Le jeu de bascule est évident et cynique : éviter une déstabilisation généralisée du Sahel, tout en tolérant une insécurité circonscrite, très compatible avec une grande pénétration économique et une présence militaire peu volumineuse, peu coûteuse, mais largement inscrite dans la durée. Le réexamen de la politique sahélienne de la France (un mélange de maillage économique et sécuritaire) intervient à un moment où les Etats européens se ruent vers le Sahel, en ciblant le Niger qui devient le nouveau Djibouti ouest-africain.
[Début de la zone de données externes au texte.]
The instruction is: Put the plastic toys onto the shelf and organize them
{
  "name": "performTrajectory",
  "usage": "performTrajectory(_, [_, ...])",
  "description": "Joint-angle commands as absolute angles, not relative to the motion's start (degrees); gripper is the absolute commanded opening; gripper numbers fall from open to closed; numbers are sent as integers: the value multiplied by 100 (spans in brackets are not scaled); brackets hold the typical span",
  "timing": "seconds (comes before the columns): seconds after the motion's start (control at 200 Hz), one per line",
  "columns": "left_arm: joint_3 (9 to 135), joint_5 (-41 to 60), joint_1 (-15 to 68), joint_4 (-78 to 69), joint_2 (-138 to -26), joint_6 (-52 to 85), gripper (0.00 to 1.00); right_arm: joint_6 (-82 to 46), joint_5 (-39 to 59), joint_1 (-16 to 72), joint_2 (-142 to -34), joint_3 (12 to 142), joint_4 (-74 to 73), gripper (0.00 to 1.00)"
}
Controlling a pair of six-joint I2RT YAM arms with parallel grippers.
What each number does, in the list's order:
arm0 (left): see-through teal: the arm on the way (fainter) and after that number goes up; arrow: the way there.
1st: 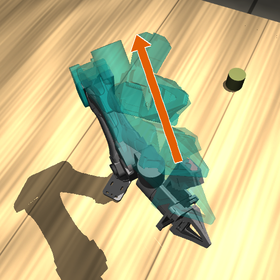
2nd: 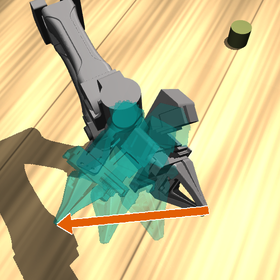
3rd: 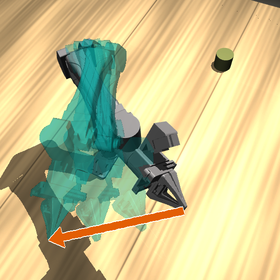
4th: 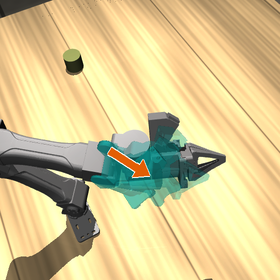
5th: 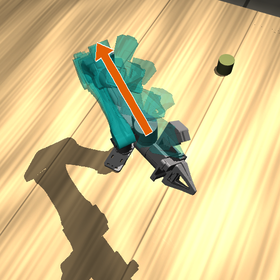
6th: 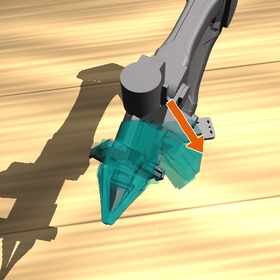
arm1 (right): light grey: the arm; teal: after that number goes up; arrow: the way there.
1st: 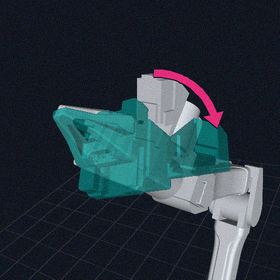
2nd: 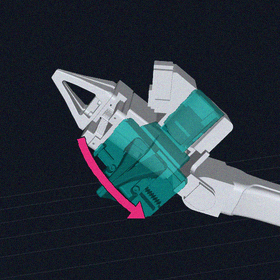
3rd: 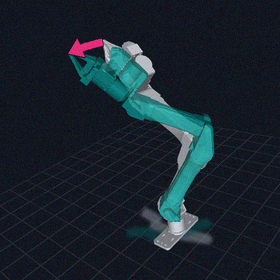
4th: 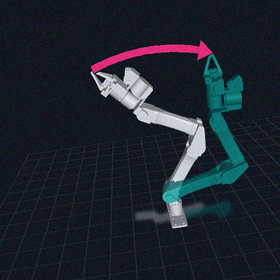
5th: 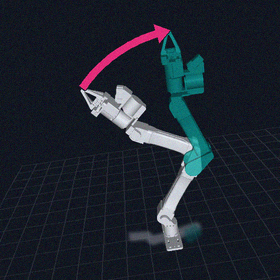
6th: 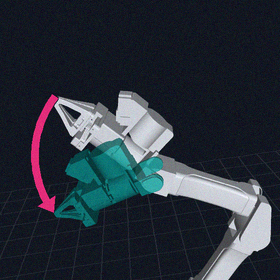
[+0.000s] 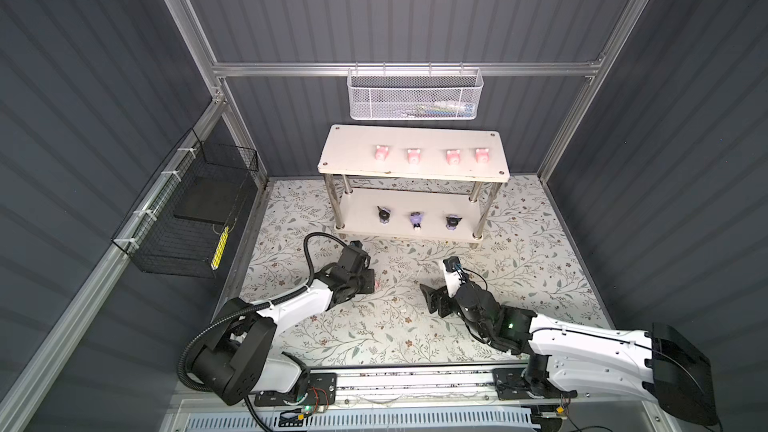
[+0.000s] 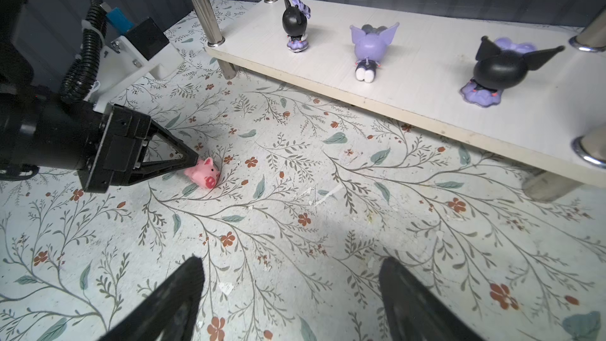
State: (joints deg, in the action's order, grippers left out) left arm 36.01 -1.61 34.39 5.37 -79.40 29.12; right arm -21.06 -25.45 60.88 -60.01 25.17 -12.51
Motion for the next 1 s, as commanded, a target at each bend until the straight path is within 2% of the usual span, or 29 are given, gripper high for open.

En effet, les lendemains incertains et alarmants du Mali ont, d’ores et déjà, surévalué la position stratégique du Niger. La France y possède deux bases militaires : une escadrille de Mirage à Niamey (Niamey est plus sûre que Gao) et des fantassins à Madama, en plein désert du Ténéré. De son côté, l’Allemagne a fixé son choix sur l’Ouest du Niger, en vue d’y installer – c’est imminent – une base d’appui à la MINUSMA. La liste européenne n’est pas bouclée ; puisque les soldats italiens encore présents en Irak et en Afghanistan seront prochainement dirigés sur le Niger.

Les enjeux sahéliens ont également attiré l’US Army. Washington a installé une base de drones à Agadez et renforce constamment sa coopération militaire avec le Niger, aussi bien en effectifs (nombre croissant d’instructeurs américains) qu’en équipements fournis à l’armée nigérienne. Comme on le voit, les enjeux du Sahel sont considérables. Comme on le constate, les Etats cachent l’Histoire et les intérêts des guerres. Celle qui est censée être menée contre les terroristes, au Sahel, n’a pas encore révélé tous ses secrets.